Typhoon Rosita (Yutu) weakened considerably from its earlier super typhoon status before slamming into Isabela province before dawn. It knocked down trees and power posts and ripped roofs off houses and stores, officials said.
The storm weakened further as it blew across the Sierra Madre mountain range and then barreled westward through Nueva Vizcaya, Benguet and La Union provinces, where an earlier typhoon, Ompong (Mangkhut0, left more than 100 people dead and missing in mid-September.
From La Union, Rosita began blowing out into the South China Sea, forecasters said.

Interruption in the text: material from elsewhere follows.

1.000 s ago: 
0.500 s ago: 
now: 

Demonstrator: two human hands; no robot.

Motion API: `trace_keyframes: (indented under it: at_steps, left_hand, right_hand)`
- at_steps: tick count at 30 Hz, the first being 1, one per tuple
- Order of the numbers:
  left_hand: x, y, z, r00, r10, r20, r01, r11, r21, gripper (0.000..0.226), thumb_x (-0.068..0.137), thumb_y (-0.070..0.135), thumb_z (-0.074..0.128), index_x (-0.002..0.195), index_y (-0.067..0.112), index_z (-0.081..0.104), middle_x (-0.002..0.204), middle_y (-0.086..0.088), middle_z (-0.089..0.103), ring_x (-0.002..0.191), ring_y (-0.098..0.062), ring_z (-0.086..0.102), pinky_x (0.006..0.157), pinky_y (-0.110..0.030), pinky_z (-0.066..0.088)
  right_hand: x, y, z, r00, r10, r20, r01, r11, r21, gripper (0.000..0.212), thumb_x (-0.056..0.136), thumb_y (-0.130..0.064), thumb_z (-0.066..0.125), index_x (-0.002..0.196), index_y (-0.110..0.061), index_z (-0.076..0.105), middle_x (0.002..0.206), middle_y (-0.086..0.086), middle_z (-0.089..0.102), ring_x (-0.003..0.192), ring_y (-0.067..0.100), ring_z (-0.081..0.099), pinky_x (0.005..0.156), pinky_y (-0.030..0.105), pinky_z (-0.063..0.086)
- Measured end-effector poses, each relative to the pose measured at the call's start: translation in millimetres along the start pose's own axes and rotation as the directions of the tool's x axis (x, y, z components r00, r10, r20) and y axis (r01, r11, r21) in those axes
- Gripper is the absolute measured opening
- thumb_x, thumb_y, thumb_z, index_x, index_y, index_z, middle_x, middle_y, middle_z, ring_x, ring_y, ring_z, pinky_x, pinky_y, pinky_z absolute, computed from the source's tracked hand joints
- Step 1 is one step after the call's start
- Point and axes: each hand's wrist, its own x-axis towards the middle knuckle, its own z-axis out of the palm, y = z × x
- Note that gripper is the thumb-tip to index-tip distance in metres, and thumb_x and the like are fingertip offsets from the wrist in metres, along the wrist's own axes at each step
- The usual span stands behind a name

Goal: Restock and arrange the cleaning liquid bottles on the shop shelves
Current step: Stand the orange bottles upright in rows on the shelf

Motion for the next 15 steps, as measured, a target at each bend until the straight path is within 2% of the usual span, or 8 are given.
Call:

Rosita's sustained winds of 150 kilometers (93 miles) per hour when it hit the Philippines was considerably less than the 290 kph (180 mph) registered earlier as it tore through the US Pacific territory of the Northern Mariana Islands, where it knocked out power, destroyed homes and delayed elections.
Still, Rosita's winds and rain set off landslides in the mountainous north and caused massive power outages in Isabela and outlying provinces, officials said.
In Ifugao province, Baltazar Pinnay and his three young daughters died in a landslide in Banaue, which is famous for its mountainside rice terraces. Rescuers dug up their bodies, police said.
Separate landslides in the upland provinces of Kalinga and Mountain Province, near Ifugao, killed a 40-year-old man and a young girl, Nana said.
Three men were reported missing in the region, including a man who tried to cross a rampaging river and was swept away by the current.
More than 10,000 villagers moved to emergency shelters in several northern provinces. In Cagayan province, Governor Manuel Mamba said by telephone that despite improving weather after the typhoon passed, he asked hundreds of villagers not to return immediately to their homes near a swollen river.
"We didn't even have to do forced evacuations. The people are still scared. They readily moved from the mountainsides and away from the river after our police declared it was time to evacuate," said Mayor Victorio Palangdan of Itogon, a gold-mining mountain town where more than 90 villagers died earlier, mostly due to landslides set off by Ompong.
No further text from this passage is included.